Sightseeing trips in southwestern Zagreb rarely get much further than the Cibona tower, the cylindrical office block that sprouts like a strangely upright Tower of Pisa from the corner of Savska cesta and Kranjčevićeva.
It would be a shame not to carry on towards Trešnjevka, a traditionally working- class district that has been progressively gentrified over recent decades to become one of the city’s most mixed neighbourhoods. With a name that means something like ‘Cherryville’ (trešnja is Croatian for cherry), Trešnjevka is often referred to as ‘Red Trešnjevka’ – a reference both to its suburban fruit-orchard origins and its strong socialist traditions. For a city in the constant throes of change, gritty, mixed-up Trešnjevka arguably represents contemporary Zagreb at its most typical.
Tram Nos.3, 9 and 12 rattle their way from Cibona along Tratinska, which becomes Ozaljska in its western reaches. It’s an old-school shopping street largely un-colonized by international brands; with traditional haberdashers and ironmongers rubbing shoulders with the kind of small-scale tailoring shops where you can order a made-to-measure evening gown or simply get a shirt mended.
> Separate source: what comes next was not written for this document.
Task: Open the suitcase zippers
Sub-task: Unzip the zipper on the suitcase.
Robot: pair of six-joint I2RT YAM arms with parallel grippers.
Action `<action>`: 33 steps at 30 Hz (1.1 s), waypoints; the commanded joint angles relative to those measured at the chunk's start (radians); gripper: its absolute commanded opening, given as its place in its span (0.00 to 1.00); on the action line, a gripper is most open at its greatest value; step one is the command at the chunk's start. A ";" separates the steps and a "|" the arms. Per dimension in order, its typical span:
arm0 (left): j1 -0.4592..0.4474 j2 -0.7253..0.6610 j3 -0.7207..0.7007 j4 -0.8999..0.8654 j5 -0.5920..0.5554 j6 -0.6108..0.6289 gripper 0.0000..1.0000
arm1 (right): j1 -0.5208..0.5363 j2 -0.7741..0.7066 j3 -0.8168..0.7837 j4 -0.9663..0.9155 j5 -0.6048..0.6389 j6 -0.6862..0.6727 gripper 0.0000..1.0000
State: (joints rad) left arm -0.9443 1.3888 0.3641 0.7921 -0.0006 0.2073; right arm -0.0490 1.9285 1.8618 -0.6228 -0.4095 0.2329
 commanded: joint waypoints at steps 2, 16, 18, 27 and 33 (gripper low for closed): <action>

Tratinska in particular is a favourite haunt of the hunter-gatherer shopper, with a rash of second-hand clothes stores strung out on either side of Zagreb’s most chaotic used record store, Free Bird. If vinyl addicts can’t get the fix they need here, Karma Record Store is only a ten-minute walk further west.
Trešnjevka’s outdoor market is one of Zagreb’s largest, its regular fruit, veg and smoked-meat stalls augmented by a profusion of plants, seedlings, and gardening supplies.
West of the market in Stara Trešnjevka Park, Trešnjevka Cultural Centre is one of the more active suburban art institutions in the city, with regular art exhibitions in the Modulor Gallery and a lot of good drama, music and modern dance in its theatre.
Over on the southern fringes of the neighbourhood, the Trešnja Theatre stages some of Zagreb’s best productions for children and young adults, in a purpose-built auditorium opened in 1999 – the mosaic-covered exterior is an attraction in itself.
Trešnjevka’s most pronounced architectural feature is the grid of narrow alleyways that spreads north of Ozaljska, each overlooked by two-storey houses that frequently feature private gardens. Dominated by the sound of birdsong and the smell of family lunches, there’s little here to remind you that you are near the centre of a major city.
There’s not a great deal of gastronomy or nightlife in Trešnjevka, although there’s something of a café-terrace strip along Trakoščanska (which leads to the Dom Sportova sports centre and the Panorama Hotel Zagreb).